AVAILABLE DATA START

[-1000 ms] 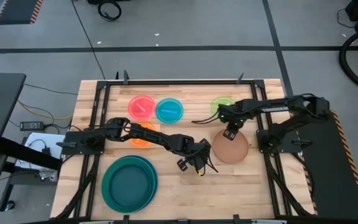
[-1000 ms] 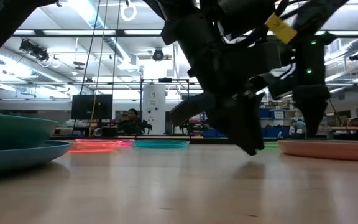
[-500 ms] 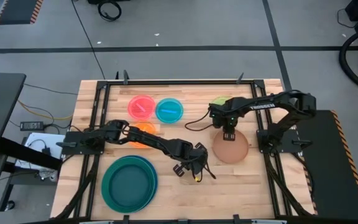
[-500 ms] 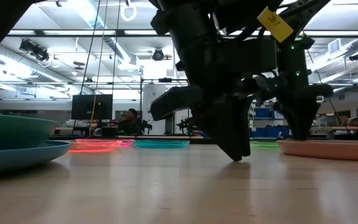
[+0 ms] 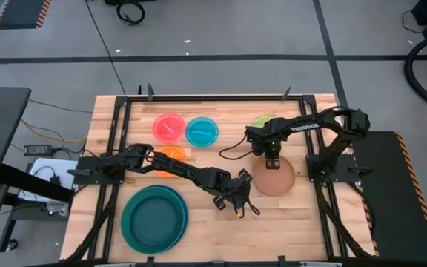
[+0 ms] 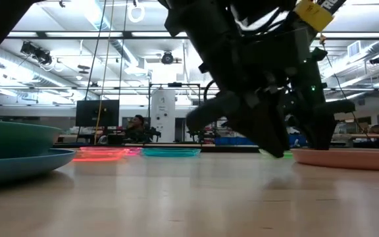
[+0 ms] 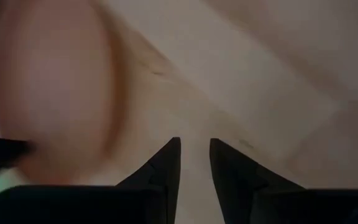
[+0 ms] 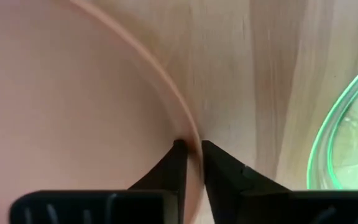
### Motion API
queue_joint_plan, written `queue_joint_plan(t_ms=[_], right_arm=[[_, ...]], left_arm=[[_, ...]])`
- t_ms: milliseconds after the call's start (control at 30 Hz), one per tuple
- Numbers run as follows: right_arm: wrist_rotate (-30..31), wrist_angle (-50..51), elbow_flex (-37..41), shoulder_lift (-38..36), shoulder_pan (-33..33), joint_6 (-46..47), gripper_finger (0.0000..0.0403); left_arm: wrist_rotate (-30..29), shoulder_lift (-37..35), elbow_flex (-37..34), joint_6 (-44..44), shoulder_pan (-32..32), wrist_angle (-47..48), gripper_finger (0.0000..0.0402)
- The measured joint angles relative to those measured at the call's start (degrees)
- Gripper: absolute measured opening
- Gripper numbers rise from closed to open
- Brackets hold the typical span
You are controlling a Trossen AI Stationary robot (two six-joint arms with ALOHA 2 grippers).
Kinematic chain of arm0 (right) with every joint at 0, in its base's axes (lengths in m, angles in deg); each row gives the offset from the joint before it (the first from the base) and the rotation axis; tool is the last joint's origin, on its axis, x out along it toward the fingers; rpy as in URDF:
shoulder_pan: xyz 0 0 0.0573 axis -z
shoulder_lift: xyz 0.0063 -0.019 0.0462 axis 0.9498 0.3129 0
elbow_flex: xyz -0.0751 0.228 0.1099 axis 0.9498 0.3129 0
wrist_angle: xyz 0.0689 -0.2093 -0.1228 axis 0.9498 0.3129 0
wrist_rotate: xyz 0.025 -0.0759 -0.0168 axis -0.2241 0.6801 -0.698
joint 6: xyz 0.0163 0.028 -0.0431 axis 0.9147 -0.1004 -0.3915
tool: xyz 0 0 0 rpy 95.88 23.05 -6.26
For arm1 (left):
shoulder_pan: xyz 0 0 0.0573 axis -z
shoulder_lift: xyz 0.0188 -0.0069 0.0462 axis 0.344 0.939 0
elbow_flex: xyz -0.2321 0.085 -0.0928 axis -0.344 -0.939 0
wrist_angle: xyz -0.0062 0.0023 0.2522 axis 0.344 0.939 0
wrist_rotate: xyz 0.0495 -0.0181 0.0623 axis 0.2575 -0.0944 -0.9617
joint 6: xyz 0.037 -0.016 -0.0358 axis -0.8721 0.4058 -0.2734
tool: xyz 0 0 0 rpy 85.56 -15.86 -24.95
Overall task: Stack plastic plates
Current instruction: Stack the light orange plate on top of the dark green plate
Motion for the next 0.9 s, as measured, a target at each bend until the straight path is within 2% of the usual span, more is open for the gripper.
queue_joint_plan(t_ms=[100, 233, 367, 633, 900], right_arm=[[-0.7, 1.5, -0.6, 0.0, 0.1, 2.4, 0.0029], [-1.8, 4.5, -2.7, 0.0, 0.5, 5.9, 0.0018], [-5.5, 5.1, -3.1, 0.0, 0.6, 5.7, 0.0019], [-12.6, 5.8, -3.1, 0.0, 1.4, 2.8, 0.0019], [-16.2, 5.7, -3.1, -0.1, 3.1, 3.4, 0.0020]], left_arm=[[-5.0, 0.0, 0.0, -2.6, 1.1, -4.2, 0.0097], [-6.3, -0.1, 0.1, -7.2, 2.4, -7.1, 0.0116], [-6.6, -0.2, 0.1, -9.5, 2.7, -7.1, 0.0152], [-13.3, -0.2, 0.1, -11.5, 2.6, -7.3, 0.0219], [-10.8, -0.3, 0.1, -12.7, 1.6, -6.6, 0.0211]])
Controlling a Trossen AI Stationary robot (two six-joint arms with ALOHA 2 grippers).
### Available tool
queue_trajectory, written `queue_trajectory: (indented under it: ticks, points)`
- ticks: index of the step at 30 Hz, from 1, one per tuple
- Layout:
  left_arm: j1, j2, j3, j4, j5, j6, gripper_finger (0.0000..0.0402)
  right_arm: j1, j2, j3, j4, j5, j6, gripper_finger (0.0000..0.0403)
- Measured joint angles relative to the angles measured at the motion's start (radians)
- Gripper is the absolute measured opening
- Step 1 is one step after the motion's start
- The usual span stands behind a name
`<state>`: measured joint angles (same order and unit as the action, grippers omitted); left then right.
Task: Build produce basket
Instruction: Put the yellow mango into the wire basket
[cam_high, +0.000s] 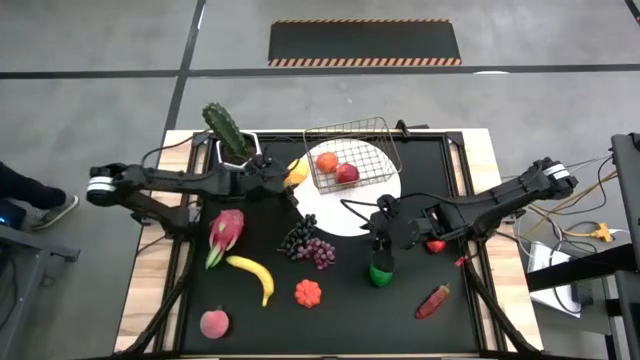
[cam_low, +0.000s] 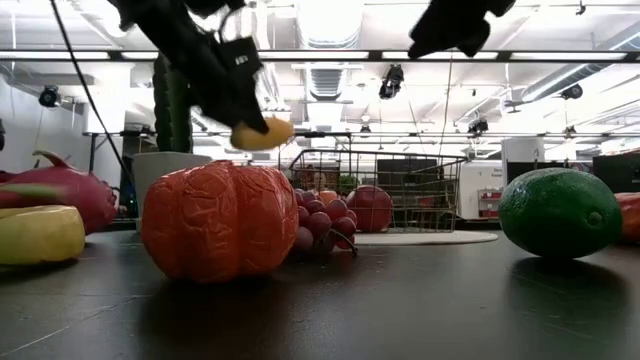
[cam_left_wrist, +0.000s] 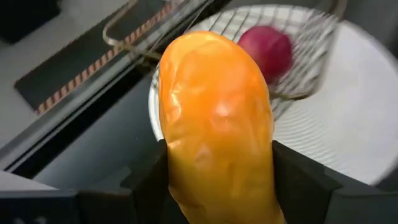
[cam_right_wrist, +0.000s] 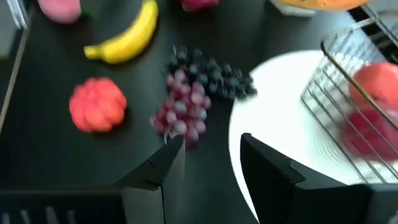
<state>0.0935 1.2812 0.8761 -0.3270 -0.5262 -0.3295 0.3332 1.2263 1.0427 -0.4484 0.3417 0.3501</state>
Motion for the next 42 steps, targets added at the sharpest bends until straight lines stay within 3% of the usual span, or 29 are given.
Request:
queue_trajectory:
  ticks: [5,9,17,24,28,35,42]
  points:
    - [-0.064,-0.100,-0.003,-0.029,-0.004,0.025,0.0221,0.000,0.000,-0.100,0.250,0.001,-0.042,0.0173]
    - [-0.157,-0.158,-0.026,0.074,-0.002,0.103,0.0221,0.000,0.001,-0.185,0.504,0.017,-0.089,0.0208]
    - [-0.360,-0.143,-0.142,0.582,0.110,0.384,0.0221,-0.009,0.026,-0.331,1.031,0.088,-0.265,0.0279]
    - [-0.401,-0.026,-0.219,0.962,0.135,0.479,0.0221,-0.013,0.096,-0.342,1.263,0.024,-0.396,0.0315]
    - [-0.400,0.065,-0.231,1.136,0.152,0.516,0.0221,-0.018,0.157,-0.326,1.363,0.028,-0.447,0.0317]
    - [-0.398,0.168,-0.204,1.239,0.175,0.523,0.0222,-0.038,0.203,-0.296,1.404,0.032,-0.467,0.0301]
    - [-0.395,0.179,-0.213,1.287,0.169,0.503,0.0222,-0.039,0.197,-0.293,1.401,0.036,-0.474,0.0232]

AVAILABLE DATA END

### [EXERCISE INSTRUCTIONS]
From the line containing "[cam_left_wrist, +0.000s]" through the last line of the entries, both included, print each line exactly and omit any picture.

### [TASK OUTPUT]
[cam_left_wrist, +0.000s] 
[cam_right_wrist, +0.000s] 
<state>0.0935 1.2812 0.8761 -0.3270 -0.5262 -0.3295 0.3332 1.2263 1.0427 -0.4484 0.3417 0.3501</state>
Motion for the next 42 steps, targets added at the sharpest bends until straight lines stay within 3% of the usual span, or 29 are given.
Request:
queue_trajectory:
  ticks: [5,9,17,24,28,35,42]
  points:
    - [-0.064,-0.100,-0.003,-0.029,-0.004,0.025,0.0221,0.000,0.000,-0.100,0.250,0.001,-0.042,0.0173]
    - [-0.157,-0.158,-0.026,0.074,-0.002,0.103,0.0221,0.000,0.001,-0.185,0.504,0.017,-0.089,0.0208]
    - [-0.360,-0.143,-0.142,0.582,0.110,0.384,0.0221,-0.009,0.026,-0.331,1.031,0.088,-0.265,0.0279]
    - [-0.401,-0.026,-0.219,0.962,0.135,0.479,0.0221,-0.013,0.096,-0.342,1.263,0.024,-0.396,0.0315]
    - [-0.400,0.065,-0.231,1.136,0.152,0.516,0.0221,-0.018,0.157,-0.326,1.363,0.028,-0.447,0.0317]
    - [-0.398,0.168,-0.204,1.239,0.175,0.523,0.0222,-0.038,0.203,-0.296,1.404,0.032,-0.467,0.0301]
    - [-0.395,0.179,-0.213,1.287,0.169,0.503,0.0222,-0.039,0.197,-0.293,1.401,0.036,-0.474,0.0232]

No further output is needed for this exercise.